US-A-3 935 368 discloses vinyl chloride flooring materials provided with hydrophilic acrylate coatings to reduce soiling, staining and gloss reduction through abrasion. The coatings can be made permanent by crosslinking and are cured thermally or by UV-radiation. Examples are given for both flexible and hard coatings. The vinyl chloride substrate can comprise a minor amount of acrylate copolymers.
GB-A-2 107 723 discloses the coating of vinyl flooring materials with UV-curable composition comprising a polyester urethane acrylic. This coating is coated wet-on-wet with an aqueous solution comprising acrylic acid. The product is then cured by exposure UV-radiation. Addition of polyfunctional acrylate esters (example XXXIV) to the aqueous solution is said to further improve the properties of the hard and glossy coating obtained in terms of resistance to staining, scratching and soiling. There is no disclosure of a distinct wear layer top coat comprising a thermoset cured blend of UV-curable acrylic or acrylate monomers having a Tg of greater than 50°C.
Applicants have unexpectedly discovered that the disadvantages of the tough and rubbery coatings and the hard polyurethane coatings can be overcome by utilizing the two layered wear layer of the instant invention.
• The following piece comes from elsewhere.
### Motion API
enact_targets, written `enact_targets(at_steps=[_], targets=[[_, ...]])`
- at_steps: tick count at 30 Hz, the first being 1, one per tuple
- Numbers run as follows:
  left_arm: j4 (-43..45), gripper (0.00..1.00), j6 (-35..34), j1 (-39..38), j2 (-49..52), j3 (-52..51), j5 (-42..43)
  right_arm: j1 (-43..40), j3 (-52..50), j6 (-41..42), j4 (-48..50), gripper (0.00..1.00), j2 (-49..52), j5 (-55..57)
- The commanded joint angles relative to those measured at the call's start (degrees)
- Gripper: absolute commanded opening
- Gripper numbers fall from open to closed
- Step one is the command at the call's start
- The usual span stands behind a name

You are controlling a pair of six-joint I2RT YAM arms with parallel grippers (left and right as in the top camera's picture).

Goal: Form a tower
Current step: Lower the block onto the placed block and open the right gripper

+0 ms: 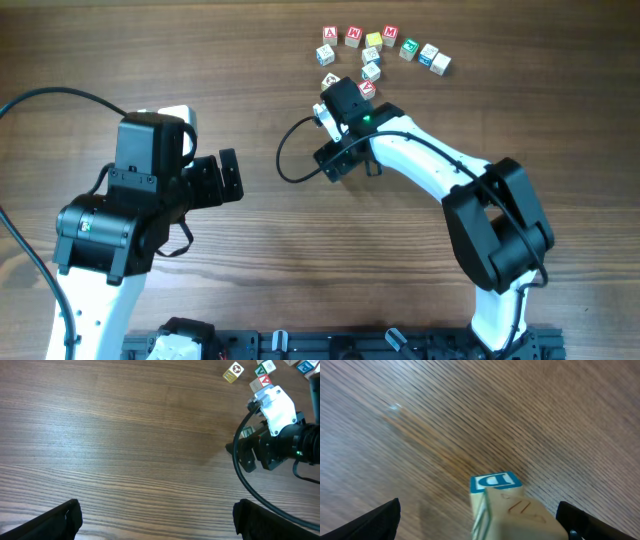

The resulting coated resilient flooring product is stain, mar, scuff, and soil resistant and flexible and retains the typical polyurethane high gloss level.

Summary of the Invention

To achieve the object of providing a resilient floor covering that meets the highest resistance standards for staining, marring, soiling and scuffing, the resilient surface covering of claim 1 is provided.
The uniqueness of the subject wear layer rests with the combined properties it exhibits for flexibility and stain, mar, scuff, and soil resistance. The wear coatings of this invention exhibit a flexibility needed for a resilient floor covering, excellent-stain resistance, a high gloss, excellent mar resistance properties which lead to relatively low-maintenance, excellent scuff resistance, excellent soil resistance, and the advantage that certain types of normally porous inlaid vinyl floor coverings can be sealed on the surface with the subject wear coatings to eliminate the need for protective wax coatings intended to seal surface porosity.
To achieve the foregoing object and in accordance with the purpose of the invention, as embodied and broadly described herein, methods of making a resilient surface covering that meets the highest standards of staining, marring, scuffing and soiling resistance and which meets the necessary flexibility are provided.
The method of the present invention are directed to providing a resilient surface covering and are as defined in claim 16 or 17.
A specific embodiment of the present invention is the method as defined by claim 18, wherein the first curing step of method is only a partial curing.
Additional objects, features and advantages of the present invention will be set forth in part in the description which follows and, in part, will be obvious from the description or may be learned by practice of the invention. The objects, features and advantages of the invention may be realized and attained by means of the instrumentalities and combinations particularly pointed out in the appended claims.
The accompanying figures, which are hereby incorporated in and constitute a part of this specification, illustrate the preferred embodiments of the invention and, together with the description, serve to explain the principles of the invention.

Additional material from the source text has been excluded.